Task item :: Repeat the data below exactly, dropping any pictures it holds.

Information shown ::
######
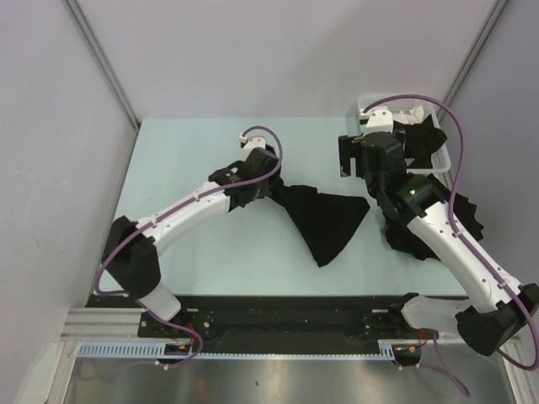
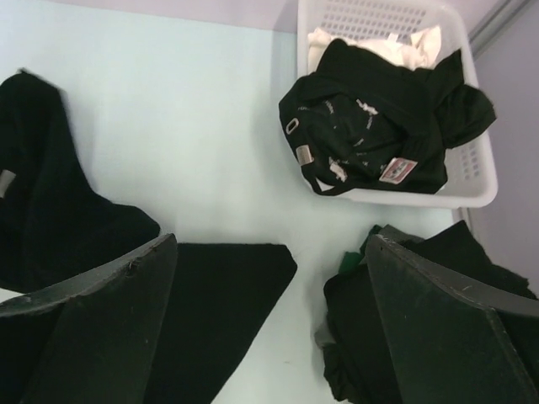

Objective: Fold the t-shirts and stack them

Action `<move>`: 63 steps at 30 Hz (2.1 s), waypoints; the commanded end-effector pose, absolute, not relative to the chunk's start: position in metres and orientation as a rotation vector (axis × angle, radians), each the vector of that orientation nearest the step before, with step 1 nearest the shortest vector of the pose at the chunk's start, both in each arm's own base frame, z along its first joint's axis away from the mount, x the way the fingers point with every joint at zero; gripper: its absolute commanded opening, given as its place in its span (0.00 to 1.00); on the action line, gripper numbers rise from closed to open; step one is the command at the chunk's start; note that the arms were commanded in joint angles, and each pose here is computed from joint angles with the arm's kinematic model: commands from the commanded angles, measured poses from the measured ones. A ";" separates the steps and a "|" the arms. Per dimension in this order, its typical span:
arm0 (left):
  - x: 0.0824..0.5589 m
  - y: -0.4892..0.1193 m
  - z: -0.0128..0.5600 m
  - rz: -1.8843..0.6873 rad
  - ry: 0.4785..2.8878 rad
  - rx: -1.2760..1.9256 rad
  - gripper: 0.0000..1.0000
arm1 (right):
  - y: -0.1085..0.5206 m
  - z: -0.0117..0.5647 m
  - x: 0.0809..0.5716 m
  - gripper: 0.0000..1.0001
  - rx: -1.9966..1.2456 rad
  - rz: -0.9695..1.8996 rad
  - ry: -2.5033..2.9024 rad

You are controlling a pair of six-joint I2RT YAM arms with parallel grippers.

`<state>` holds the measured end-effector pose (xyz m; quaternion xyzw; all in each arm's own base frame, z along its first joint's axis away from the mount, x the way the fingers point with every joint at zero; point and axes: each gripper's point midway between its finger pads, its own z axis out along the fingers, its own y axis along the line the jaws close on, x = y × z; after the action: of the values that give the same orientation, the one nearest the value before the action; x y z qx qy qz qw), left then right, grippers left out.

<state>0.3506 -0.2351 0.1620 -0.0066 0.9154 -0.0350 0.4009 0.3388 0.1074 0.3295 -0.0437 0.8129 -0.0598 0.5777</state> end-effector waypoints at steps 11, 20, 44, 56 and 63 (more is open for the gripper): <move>0.309 -0.194 0.155 -0.114 2.373 -0.100 0.00 | 0.167 0.249 0.393 1.00 -0.125 0.106 2.161; 0.281 -0.199 0.146 -0.144 2.416 -0.043 0.00 | 0.262 0.245 0.480 1.00 -0.227 0.382 2.169; 0.403 -0.214 0.297 -0.065 2.092 0.062 0.00 | 0.196 0.289 0.408 1.00 -0.179 0.289 2.099; 0.439 -0.184 0.522 -0.050 1.554 -0.123 0.00 | 0.187 0.291 0.394 0.99 -0.185 0.261 2.091; 0.383 -0.100 0.544 0.163 1.486 -0.227 0.00 | 0.192 0.282 0.387 1.00 -0.186 0.288 2.113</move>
<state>0.4283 -0.1662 0.4990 -0.0470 0.7209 0.0197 0.6912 0.3921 0.1895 0.2715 -0.0775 0.8745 0.1081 0.4664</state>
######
Answer section ::
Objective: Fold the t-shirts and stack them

Action `<move>`: 63 steps at 30 Hz (2.1 s), waypoints; the commanded end-effector pose, absolute, not relative to the chunk's start: position in metres and orientation as a rotation vector (axis × angle, radians), each the vector of that orientation nearest the step before, with step 1 nearest the shortest vector of the pose at the chunk's start, both in each arm's own base frame, z along its first joint's axis away from the mount, x the way the fingers point with every joint at zero; gripper: its absolute commanded opening, given as its place in its span (0.00 to 1.00); on the action line, gripper numbers rise from closed to open; step one is the command at the chunk's start; note that the arms were commanded in joint angles, and each pose here is computed from joint angles with the arm's kinematic model: commands from the commanded angles, measured poses from the measured ones. A ";" separates the steps and a "|" the arms. Per dimension in this order, its typical span:
arm0 (left):
  - x: 0.0824..0.5589 m
  - y: -0.4892..0.1193 m
  - z: -0.0128..0.5600 m
  - rz: -1.8843..0.6873 rad
  - ry: 0.4785..2.8878 rad
  - rx: -1.2760..1.9256 rad
  - gripper: 0.0000..1.0000
arm1 (right):
  - y: -0.1085..0.5206 m
  - z: -0.0117..0.5647 m
  - x: 0.0809..0.5716 m
  - gripper: 0.0000..1.0001
  - rx: -1.9966..1.2456 rad
  - rz: -0.9695..1.8996 rad
  - ry: -2.5033..2.9024 rad

You are controlling a pair of six-joint I2RT YAM arms with parallel grippers.

`<state>` holds the measured end-effector pose (xyz m; quaternion xyzw; all in each arm's own base frame, z along its first joint's axis away from the mount, x the way the fingers point with every joint at zero; point and axes: each gripper's point midway between its finger pads, its own z axis out along the fingers, its own y axis along the line the jaws close on, x = y × z; after the action: of the values that give the same orientation, the one nearest the value before the action; x y z qx qy qz qw), left then right, grippers left out.

<state>0.3506 -0.2351 0.1620 -0.0066 0.9154 -0.0350 0.4009 0.3388 0.1074 0.3295 -0.0437 0.8129 -0.0598 0.5777</state> end-effector waypoints at steps 11, 20, 44, 56 and 63 (more is open for the gripper): <move>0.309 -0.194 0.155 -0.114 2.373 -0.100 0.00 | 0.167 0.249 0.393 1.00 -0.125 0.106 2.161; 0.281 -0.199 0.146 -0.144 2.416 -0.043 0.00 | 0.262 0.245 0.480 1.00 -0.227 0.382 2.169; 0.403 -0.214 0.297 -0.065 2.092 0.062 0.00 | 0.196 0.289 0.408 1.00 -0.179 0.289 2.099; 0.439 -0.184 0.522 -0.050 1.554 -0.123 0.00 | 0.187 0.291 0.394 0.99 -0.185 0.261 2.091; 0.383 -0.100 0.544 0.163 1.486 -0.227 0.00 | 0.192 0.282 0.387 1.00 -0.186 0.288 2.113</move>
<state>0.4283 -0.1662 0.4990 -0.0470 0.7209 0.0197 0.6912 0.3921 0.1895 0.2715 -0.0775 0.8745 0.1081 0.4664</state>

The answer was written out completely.